The strategy I used is this one:

  • all packets not marked '42' following main route table
  • all packets marked '42' following route table named '42'

Create a systemd .service to create and populate route table '42' when Pi3 starts:

$ sudo nano /etc/systemd/system/copy_route_pmd.service

We will wait to find an IP address containing "192", then we will create the new table "42" and copy all rules from main table to "42" table.

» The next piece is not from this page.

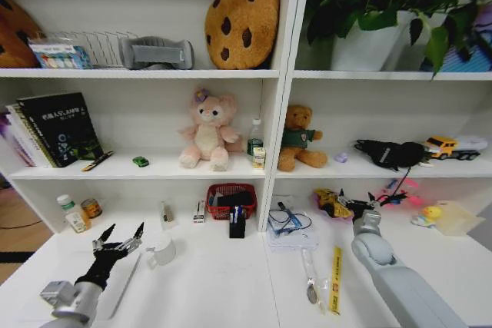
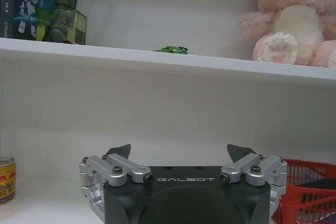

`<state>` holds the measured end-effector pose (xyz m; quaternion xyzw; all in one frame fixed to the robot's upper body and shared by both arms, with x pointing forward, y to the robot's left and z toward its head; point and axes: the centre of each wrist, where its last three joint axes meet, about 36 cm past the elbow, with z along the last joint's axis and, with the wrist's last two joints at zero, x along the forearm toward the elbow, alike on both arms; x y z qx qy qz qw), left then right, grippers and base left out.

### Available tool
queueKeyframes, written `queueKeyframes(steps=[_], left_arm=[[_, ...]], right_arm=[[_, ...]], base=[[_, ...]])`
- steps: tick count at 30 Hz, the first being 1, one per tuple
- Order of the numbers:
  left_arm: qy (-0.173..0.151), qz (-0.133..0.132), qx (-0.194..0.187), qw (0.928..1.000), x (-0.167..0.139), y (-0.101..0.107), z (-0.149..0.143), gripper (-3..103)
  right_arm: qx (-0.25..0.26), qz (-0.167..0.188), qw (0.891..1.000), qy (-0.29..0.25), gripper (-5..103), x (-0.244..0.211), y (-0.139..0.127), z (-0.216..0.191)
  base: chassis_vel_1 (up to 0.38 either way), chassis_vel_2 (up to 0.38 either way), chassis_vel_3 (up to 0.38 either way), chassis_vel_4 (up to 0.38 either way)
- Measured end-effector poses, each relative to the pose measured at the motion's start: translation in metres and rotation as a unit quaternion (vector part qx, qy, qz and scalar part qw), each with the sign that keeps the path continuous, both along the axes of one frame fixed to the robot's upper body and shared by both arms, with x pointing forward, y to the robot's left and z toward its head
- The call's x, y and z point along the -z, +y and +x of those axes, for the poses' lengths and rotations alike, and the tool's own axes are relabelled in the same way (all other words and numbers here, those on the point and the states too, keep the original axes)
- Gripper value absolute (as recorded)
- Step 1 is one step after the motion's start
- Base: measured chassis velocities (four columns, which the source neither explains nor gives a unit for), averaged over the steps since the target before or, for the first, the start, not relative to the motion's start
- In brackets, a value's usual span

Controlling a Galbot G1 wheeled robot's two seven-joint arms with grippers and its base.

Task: Organize the objects on the table.

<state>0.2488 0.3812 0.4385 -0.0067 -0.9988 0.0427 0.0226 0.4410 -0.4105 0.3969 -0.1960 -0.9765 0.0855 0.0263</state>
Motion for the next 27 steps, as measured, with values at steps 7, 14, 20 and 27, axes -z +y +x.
queueKeyframes(steps=[7, 14, 20, 27], left_arm=[[0.0, 0.0, 0.0, 1.0, 0.0, 0.0, 0.0, 100], [0.0, 0.0, 0.0, 1.0, 0.0, 0.0, 0.0, 100], [0.0, 0.0, 0.0, 1.0, 0.0, 0.0, 0.0, 100], [0.0, 0.0, 0.0, 1.0, 0.0, 0.0, 0.0, 100]], right_arm=[[-0.041, 0.01, 0.999, -0.003, 100, -0.006, 0.032, -0.056], [-0.114, 0.013, 0.993, -0.01, 100, -0.005, 0.049, -0.122], [-0.173, 0.004, 0.984, -0.038, 100, -0.013, 0.038, -0.176], [-0.187, -0.011, 0.98, -0.067, 100, -0.021, 0.025, -0.2]], base=[[0.0, 0.0, 0.0, 0.0], [0.0, 0.0, 0.0, 0.0], [0.0, 0.0, 0.0, 0.0], [0.0, 0.0, 0.0, 0.0]])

#/etc/systemd/system/copy_route_pmd.service
[Unit]
Description=Copy the route of main table to table 42 at system startup
After = network-online.target
Wants = network-online.target

[Service]
Type=oneshot
#ExecStart=/bin/bash -c "while ! [[ -n $(ifconfig | grep 192) ]]; do sleep 1; done; ip rule add fwmark 42 table 42; ip route show table main | while read LINE; do ip route add $LINE table 42; done"
ExecStart=/bin/bash -c "while ! [[ -n $(ifconfig | grep 192) ]]; do sleep 1; done; ip rule add fwmark 42 table 42; ip route show table main | grep -v tun0 | while read LINE; do ip route add $LINE table 42; done"

[Install]
WantedBy=multi-user.target

We reload systemd to update with the new service we made and make the service execute at system startup.

# Reloading
$ systemctl daemon-reload # Run if *.service file has changed
# Try the new service

$ sudo systemctl start copy_route_pmd.service
# If OK (check tables main and 42), set service to execute at startup
$ sudo systemctl enable copy_route_pmd.service

Now, debian-transmission will use main table to route packets, and users different than debian-transmission will use the table 42.

Link to article to check routes

 

openvpn

Configure openvpn

Make sure that you let openvpn push new rules in main route table in order to use the VPN.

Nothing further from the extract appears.